• **WHAT TO PRODUCE**: A precise repetition of every line below is the required answer.

• **Items from a dataset**:
|---|

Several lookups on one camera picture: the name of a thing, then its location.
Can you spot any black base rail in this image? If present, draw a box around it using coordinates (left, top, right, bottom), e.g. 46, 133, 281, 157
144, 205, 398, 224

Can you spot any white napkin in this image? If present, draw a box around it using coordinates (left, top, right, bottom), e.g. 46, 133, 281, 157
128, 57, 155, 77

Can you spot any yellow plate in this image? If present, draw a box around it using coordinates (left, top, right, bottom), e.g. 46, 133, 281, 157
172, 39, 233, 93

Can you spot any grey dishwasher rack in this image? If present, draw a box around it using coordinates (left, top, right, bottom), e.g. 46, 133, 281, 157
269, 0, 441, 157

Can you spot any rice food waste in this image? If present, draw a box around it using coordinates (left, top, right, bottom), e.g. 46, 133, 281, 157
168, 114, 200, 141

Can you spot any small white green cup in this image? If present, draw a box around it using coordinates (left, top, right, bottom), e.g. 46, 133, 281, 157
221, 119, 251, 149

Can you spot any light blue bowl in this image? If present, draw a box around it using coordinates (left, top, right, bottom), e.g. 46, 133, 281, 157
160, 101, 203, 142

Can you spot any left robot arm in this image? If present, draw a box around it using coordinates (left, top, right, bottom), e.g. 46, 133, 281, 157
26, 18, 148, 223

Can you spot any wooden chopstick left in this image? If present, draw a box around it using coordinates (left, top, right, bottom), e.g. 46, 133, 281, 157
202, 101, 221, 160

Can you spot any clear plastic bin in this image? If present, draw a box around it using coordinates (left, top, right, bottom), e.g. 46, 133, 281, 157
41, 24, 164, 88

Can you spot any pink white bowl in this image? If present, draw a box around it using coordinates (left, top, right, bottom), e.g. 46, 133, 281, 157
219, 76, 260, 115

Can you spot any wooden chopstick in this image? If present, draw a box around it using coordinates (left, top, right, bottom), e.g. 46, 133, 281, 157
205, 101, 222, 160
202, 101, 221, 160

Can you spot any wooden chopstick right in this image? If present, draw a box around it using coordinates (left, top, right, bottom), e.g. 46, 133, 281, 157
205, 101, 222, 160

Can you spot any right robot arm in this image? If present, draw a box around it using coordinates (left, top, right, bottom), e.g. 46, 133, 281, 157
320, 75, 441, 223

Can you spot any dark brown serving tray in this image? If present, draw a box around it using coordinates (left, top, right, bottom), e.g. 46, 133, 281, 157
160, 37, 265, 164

|---|

• **TASK OUTPUT**:
Several lookups on one camera picture: the name of a thing, then its location.
Can you spot any black base rail in this image? If present, draw a box around it using coordinates (left, top, right, bottom), e.g. 46, 133, 281, 157
144, 205, 398, 224

Can you spot any white napkin in this image? If present, draw a box around it using coordinates (left, top, right, bottom), e.g. 46, 133, 281, 157
128, 57, 155, 77

Can you spot any yellow plate in this image? If present, draw a box around it using coordinates (left, top, right, bottom), e.g. 46, 133, 281, 157
172, 39, 233, 93

Can you spot any grey dishwasher rack in this image? If present, draw a box around it using coordinates (left, top, right, bottom), e.g. 46, 133, 281, 157
269, 0, 441, 157

Can you spot any rice food waste in this image? If present, draw a box around it using coordinates (left, top, right, bottom), e.g. 46, 133, 281, 157
168, 114, 200, 141

Can you spot any small white green cup in this image? If present, draw a box around it using coordinates (left, top, right, bottom), e.g. 46, 133, 281, 157
221, 119, 251, 149

Can you spot any light blue bowl in this image? If present, draw a box around it using coordinates (left, top, right, bottom), e.g. 46, 133, 281, 157
160, 101, 203, 142

Can you spot any left robot arm in this image? If present, draw a box around it using coordinates (left, top, right, bottom), e.g. 46, 133, 281, 157
26, 18, 148, 223

Can you spot any wooden chopstick left in this image? If present, draw a box around it using coordinates (left, top, right, bottom), e.g. 46, 133, 281, 157
202, 101, 221, 160

Can you spot any clear plastic bin in this image? If present, draw a box around it using coordinates (left, top, right, bottom), e.g. 46, 133, 281, 157
41, 24, 164, 88

Can you spot any pink white bowl in this image? If present, draw a box around it using coordinates (left, top, right, bottom), e.g. 46, 133, 281, 157
219, 76, 260, 115

Can you spot any wooden chopstick in this image? If present, draw a box around it using coordinates (left, top, right, bottom), e.g. 46, 133, 281, 157
205, 101, 222, 160
202, 101, 221, 160

Can you spot any wooden chopstick right in this image? If present, draw a box around it using coordinates (left, top, right, bottom), e.g. 46, 133, 281, 157
205, 101, 222, 160

Can you spot any right robot arm in this image? If present, draw a box around it using coordinates (left, top, right, bottom), e.g. 46, 133, 281, 157
320, 75, 441, 223

Can you spot any dark brown serving tray in this image? If present, draw a box around it using coordinates (left, top, right, bottom), e.g. 46, 133, 281, 157
160, 37, 265, 164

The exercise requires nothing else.